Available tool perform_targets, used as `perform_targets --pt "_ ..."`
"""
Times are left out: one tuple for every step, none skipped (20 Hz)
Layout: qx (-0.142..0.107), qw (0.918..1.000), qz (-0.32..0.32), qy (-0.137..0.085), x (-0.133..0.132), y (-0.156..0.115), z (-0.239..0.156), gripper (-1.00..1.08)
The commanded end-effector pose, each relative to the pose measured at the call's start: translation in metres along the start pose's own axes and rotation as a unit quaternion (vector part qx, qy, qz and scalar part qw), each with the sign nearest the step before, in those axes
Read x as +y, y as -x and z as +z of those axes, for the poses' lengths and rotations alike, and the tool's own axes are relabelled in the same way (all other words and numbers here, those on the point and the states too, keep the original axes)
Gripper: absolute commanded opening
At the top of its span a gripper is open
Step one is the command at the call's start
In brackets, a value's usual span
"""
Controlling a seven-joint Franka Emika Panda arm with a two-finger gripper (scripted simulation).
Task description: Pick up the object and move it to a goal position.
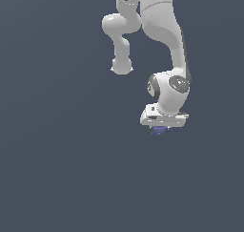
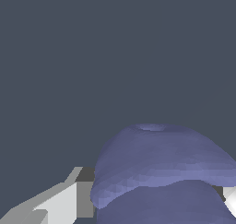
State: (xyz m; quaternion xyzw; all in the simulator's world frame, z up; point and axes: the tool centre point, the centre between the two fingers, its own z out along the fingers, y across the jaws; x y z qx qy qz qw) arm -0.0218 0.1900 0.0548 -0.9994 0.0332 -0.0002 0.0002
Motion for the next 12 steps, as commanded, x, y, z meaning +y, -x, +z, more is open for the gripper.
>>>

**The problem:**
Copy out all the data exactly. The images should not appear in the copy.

**Your response:**
Available tool perform_targets, used as `perform_targets --pt "_ ..."`
"""
Times are left out: one tuple for every step, none skipped (20 Hz)
Layout: qx (-0.142..0.107), qw (0.918..1.000), qz (-0.32..0.32), qy (-0.137..0.085), x (-0.133..0.132), y (-0.156..0.115), z (-0.239..0.156), gripper (-1.00..1.08)
The commanded end-effector pose, each relative to the pose measured at the call's start: translation in metres along the start pose's own axes and rotation as a unit quaternion (vector part qx, qy, qz and scalar part qw), each with the sign nearest the step before, in those axes
Read x as +y, y as -x and z as +z of those axes, for the poses' lengths and rotations alike, and the tool's own axes are relabelled in the same way (all other words and numbers here, those on the point and the states too, keep the original axes)
Gripper: absolute commanded opening
At the top of its span a gripper is open
Step one is the command at the call's start
In brackets, a value's usual span
"""
Controlling a seven-joint Franka Emika Panda arm with a two-finger gripper (scripted simulation).
Task description: Pick up the object and move it to a goal position.
State: (xyz m; quaternion xyzw; all in the simulator's world frame, z up; point and axes: the tool centre point, the centre between the two fingers, its own z out along the fingers, y across the jaws; x y z qx qy qz qw) arm -0.0218 0.1900 0.0548 -0.9994 0.0332 -0.0002 0.0002
Motion for the next 12 steps, as commanded, x, y, z meaning +y, -x, +z, more is open for the gripper.
>>>

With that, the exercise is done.